La fusilería de los rebeldes actuaba con precisión, mientras que la artillería de los sitiados carecía de espacio para su acción efectiva. En un momento crítico, la pólvora de los realistas se encendió, desencadenando un incendio que consumió el techo de la iglesia y colapsó una pared, aplastando a varios de los sitiados. Aprovechando esta situación, los rebeldes intensificaron el ataque deslizándose por el cementerio adyacente.
Desde este lugar arrojaron piedras con hondas desde detrás de una pared, dificultando la visión de los atacantes. Desesperados, muchos soldados realistas se confesaron con el acosado capellán, Juan de Mollinedo.
Cuando ya eran las 8:30 de la mañana, los rebeldes, enardecidos por la persistente resistencia realista, decidieron incendiar los restos del techo de la iglesia, propagando el fuego. Las vigas ardientes caían, las tejas explotaban y la iglesia, símbolo de la opresión colonial, se consumía en llamas.
Así la situación, la resistencia se volvió insostenible, y las tropas de Landa se arrojaron fuera de la iglesia para evitar perecer en el incendio. Sin embargo, al salir, se encontraron con la furia de los rebeldes, que los atacaron con palos, pedradas y lanzas. La batalla culminó al mediodía después de seis horas de intensa lucha, sellando la victoria de Túpac Amaru.
Resultado del conflicto
Las consecuencias de la batalla fueron significativas, sobre todo para las tropas de Landa que, inferiores en número y mal posicionadas, fueron aniquiladas sin piedad.

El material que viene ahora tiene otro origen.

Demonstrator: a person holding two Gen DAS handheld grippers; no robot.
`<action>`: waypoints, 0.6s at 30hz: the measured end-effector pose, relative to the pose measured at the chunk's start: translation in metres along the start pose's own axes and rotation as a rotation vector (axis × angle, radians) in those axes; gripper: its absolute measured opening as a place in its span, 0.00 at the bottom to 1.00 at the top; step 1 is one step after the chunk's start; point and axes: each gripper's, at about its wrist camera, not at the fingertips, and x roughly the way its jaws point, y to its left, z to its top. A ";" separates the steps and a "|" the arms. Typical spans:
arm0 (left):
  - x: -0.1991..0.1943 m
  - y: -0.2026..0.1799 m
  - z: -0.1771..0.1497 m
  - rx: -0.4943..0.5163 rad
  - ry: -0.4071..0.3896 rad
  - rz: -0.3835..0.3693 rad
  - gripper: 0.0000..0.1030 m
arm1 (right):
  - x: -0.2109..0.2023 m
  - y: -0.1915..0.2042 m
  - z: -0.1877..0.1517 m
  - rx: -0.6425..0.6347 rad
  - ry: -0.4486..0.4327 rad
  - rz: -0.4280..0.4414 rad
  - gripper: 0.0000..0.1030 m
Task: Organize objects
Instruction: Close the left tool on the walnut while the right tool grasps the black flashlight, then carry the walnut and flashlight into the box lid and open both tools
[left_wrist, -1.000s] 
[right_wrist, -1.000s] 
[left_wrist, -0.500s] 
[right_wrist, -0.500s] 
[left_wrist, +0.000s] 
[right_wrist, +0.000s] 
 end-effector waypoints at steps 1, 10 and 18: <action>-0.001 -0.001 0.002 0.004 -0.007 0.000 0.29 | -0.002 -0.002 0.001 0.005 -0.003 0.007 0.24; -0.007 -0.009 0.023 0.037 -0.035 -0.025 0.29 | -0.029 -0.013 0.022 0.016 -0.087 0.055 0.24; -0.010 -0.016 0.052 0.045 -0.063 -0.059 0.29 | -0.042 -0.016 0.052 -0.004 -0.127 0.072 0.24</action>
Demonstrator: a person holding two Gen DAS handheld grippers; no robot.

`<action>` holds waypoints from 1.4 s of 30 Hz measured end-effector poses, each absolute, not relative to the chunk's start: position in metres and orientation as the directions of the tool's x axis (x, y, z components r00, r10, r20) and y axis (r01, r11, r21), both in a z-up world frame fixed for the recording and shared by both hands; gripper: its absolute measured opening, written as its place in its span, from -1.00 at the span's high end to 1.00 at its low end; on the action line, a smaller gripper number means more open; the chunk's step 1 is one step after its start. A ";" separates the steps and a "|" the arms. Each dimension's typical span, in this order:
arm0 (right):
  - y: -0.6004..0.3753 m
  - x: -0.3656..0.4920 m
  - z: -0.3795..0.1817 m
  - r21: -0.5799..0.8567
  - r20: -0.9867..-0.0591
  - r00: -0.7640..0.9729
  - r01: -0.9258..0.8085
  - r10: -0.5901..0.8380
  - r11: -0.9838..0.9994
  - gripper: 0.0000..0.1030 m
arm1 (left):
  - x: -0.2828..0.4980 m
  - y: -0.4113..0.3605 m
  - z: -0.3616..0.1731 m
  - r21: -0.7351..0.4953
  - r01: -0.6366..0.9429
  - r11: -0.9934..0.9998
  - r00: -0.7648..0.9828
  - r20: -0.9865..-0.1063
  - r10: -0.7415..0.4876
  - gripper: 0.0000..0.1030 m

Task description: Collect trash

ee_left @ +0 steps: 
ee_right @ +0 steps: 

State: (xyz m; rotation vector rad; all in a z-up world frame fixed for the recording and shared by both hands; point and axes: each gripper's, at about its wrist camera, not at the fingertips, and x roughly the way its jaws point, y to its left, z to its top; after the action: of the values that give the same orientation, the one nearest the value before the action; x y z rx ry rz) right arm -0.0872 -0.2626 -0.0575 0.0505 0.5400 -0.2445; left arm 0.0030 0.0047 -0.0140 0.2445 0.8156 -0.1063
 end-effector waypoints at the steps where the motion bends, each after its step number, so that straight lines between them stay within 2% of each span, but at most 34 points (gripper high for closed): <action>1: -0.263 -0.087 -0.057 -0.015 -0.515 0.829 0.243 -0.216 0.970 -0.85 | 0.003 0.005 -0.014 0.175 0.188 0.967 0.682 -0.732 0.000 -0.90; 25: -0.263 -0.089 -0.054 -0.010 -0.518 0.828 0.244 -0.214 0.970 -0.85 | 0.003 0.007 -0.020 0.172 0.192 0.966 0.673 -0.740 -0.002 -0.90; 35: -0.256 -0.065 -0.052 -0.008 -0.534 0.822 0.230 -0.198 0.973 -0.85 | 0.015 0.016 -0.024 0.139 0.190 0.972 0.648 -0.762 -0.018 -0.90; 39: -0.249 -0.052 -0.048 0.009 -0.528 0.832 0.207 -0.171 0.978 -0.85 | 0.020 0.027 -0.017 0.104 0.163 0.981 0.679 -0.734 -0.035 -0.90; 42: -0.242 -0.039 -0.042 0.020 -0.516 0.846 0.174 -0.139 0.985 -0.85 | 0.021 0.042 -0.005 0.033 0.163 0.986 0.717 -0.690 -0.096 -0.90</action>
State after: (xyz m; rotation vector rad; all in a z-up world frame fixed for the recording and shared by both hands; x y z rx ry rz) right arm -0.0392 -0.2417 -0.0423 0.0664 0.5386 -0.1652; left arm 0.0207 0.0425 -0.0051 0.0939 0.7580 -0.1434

Informes de la época estiman 576 muertos, incluyendo más de 20 europeos. Bartolomé Castañeda, un superviviente, calculó que al menos 300 realistas perdieron la vida en la contienda. Los rebeldes, atendiendo a la ética de la guerra, liberaron a 28 criollos heridos.
Por su parte, nació la leyenda de Túpac Amaru, tras la victoria, golpeó el cadáver de Fernando Cabrera, expresando su rechazo hacia la resistencia férrea del corregidor. Además, los rebeldes ejecutaron a un curaca realista como un acto simbólico de su rechazo a la opresión colonial.
También, el capellán Juan de Mollinedo, capturado por los rebeldes, contabilizó 395 muertos en combate, más un número incalculable de incinerados en la iglesia. Túpac Amaru le proporcionó doscientos pesos para que enterrara a los muertos. El capellán fue liberado debido a su estatus eclesiástico y llegó al Cuzco. Mientras tanto, las bajas tupacamaristas no llegaron ni a veinte.
El movimiento de Túpac Amaru obtuvo algunos triunfos más hasta que fue traicionado por dos de sus seguidores y fue capturado y ejecutado, dando fin a la aventura de libertad.
Pero, a pesar de su trágico final, su recuerdo quedó vivo en algunos para luchar por nuestra independencia que todavía llegaría en 1821.